Full Fine-Tuning vs. LoRA (PEFT) vs. Prompting: When to Use What
There’s no one-size-fits-all answer—your choice depends on model size, task complexity, data availability, latency, cost, and operational constraints. But here are some up-to-date heuristics:
Very large models (≈70B+ parameters)
- Start with prompting (zero-shot → few-shot). For many tasks, strong prompting and retrieval-augmented generation (RAG) are often enough.
- If prompting isn’t sufficient, try LoRA/PEFT. Adapter-based fine-tuning is the current industry standard for customizing large models.
- Full fine-tuning is generally unrealistic at this scale due to compute and deployment costs.
Mid-size models (≈7B–30B)
- Zero-shot may be hit or miss; few-shot is often workable for lightweight tasks.
- LoRA/PEFT remains the most practical choice, balancing performance and efficiency.
- Full fine-tuning is technically possible on modern GPUs but still costly, especially if you need to serve multiple task-specific variants.
Small models (≈2B–7B)
- Few-shot prompting usually underperforms.
- Fine-tuning is essential to unlock usable quality.
- With current hardware, full fine-tuning is feasible at this scale, but LoRA (or QLoRA for memory efficiency) is often preferred for faster iteration and cheaper deployment. Remember: these are rules of thumb, not laws. Data quality, safety constraints, latency targets, serving budget, and your MLOps setup matter as much as parameter counts.
Wrapping Up
We covered:
- Why pre-training + fine-tuning outperformed training from scratch.
- How fine-tuning itself became expensive as base models grew.
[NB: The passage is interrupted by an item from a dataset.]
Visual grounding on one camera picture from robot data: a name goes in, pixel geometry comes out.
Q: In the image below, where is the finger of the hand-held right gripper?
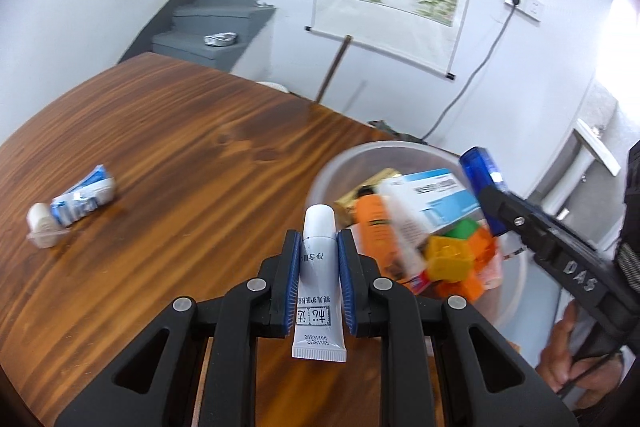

- How PEFT, especially LoRA, slashed cost by training tiny adapters while keeping the base frozen.
- When to choose prompting vs. LoRA vs. full fine-tuning, and the trade-offs involved. As with most engineering choices, there’s no silver bullet. Choose the tool that fits the problem, the constraints, and the product you’re trying to build. If this post helped demystify the landscape—even a little—that’s a win.